NOTE 15 – COMMITMENTS AND CONTINGENCIES
The Company is obligated to make rental payments under non-cancelable operating and finance leases. Aggregate future minimum rental payments required under these leases at March 31, 2024 are disclosed in Note 18, Leases.
The Company’s Verona, Missouri facility, while held by a prior owner, Syntex Agribusiness, Inc. (“Syntex”), was designated by the U.S. Environmental Protection Agency (the "EPA") as a Superfund site and placed on the National Priorities List in 1983 because of dioxin contamination on portions of the site. Remediation was conducted by Syntex under the oversight of the EPA and the Missouri Department of Natural Resources. The Company is indemnified by the sellers under its May 2001 asset purchase agreement covering its acquisition of the Verona, Missouri facility for potential liabilities associated with the Superfund site. One of the sellers, in turn, has the benefit of certain contractual indemnification by Syntex in relation to the implementation of the above-described Superfund remedy. In June 2023, in response to a Special Notice Letter received from the EPA in 2022, BCP Ingredients, Inc. ("BCP"), the Company's subsidiary that operates the site, Syntex, EPA, and the State of Missouri entered into an Administrative Settlement Agreement and Order on Consent (“ASAOC”) for a focused remedial investigation/feasibility study ("RI/FS") under which (a) BCP will conduct a source investigation of potential source(s) of releases of 1,4-dioxane and chlorobenzene at a portion of the site and (b) BCP and Syntex will complete a RI/FS to determine a potential remedy, if any is required. Activities under the ASAOC are underway and are expected to continue for some period of time.

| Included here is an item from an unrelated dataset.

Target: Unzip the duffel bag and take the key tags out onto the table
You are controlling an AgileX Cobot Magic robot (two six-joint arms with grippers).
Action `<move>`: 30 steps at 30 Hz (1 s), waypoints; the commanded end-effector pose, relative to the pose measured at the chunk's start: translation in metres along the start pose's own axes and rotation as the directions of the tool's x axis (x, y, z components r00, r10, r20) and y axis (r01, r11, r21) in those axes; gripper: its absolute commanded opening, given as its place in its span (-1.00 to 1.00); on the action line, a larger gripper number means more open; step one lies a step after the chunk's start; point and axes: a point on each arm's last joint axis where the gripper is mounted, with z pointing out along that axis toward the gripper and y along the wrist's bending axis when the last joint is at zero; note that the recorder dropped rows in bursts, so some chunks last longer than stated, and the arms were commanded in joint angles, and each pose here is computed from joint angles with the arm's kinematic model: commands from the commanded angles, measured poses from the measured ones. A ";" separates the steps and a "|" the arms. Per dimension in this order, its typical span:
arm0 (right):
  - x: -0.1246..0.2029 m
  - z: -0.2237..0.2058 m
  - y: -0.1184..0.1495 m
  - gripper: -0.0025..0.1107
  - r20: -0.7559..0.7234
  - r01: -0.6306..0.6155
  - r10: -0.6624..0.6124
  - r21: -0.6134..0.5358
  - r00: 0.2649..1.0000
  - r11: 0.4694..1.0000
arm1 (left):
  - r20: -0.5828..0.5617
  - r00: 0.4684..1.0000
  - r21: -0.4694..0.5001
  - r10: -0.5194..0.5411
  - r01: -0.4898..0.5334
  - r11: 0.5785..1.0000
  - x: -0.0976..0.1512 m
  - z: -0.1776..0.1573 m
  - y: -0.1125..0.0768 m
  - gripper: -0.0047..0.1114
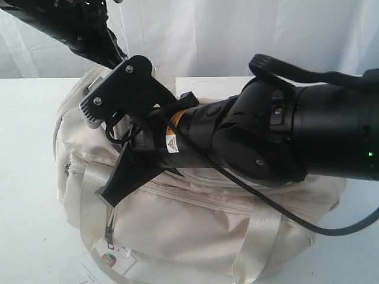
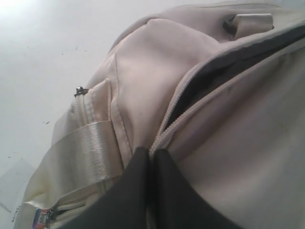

Separately, in June 2022, the EPA conducted an inspection of BCP’s Verona, Missouri facility (“2022 EPA Inspection”) which was followed by BCP entering into an Administrative Order for Compliance on Consent (“AOC”) with the EPA in relation to its risk management program at the Verona facility. Further, in January 2023, BCP entered into an Amended AOC with the EPA whereby the parties agreed to the extension of certain timelines. BCP timely completed all requirements under the Amended AOC. In November 2023, BCP received a notice from the Environment and Natural Resources Division of the U.S Department of Justice (“DOJ”) primarily related to the 2022 EPA Inspection, which extended the opportunity to discuss alleged violations of Sections 112(r)(7) of the Clean Air Act and regulations in 40 C.F.R. Part 68, commonly known as the Risk Management Plan Rule (“RMP Rule”). BCP has engaged in, and intends to continue to participate in, such discussions in 2024. In connection with the 2022 EPA Inspection, the Company believes that a loss contingency in this matter is probable and reasonably estimable and has recorded a loss contingency in an amount that is not material to its financial performance or operations.
In addition to the above, from time to time, the Company is a party to various legal proceedings, litigation, claims and assessments. While it is not possible to predict the ultimate disposition of each of these matters, management believes that the ultimate outcome of such matters will not have a material effect on the Company's consolidated financial position, results of operations, liquidity or cash flows.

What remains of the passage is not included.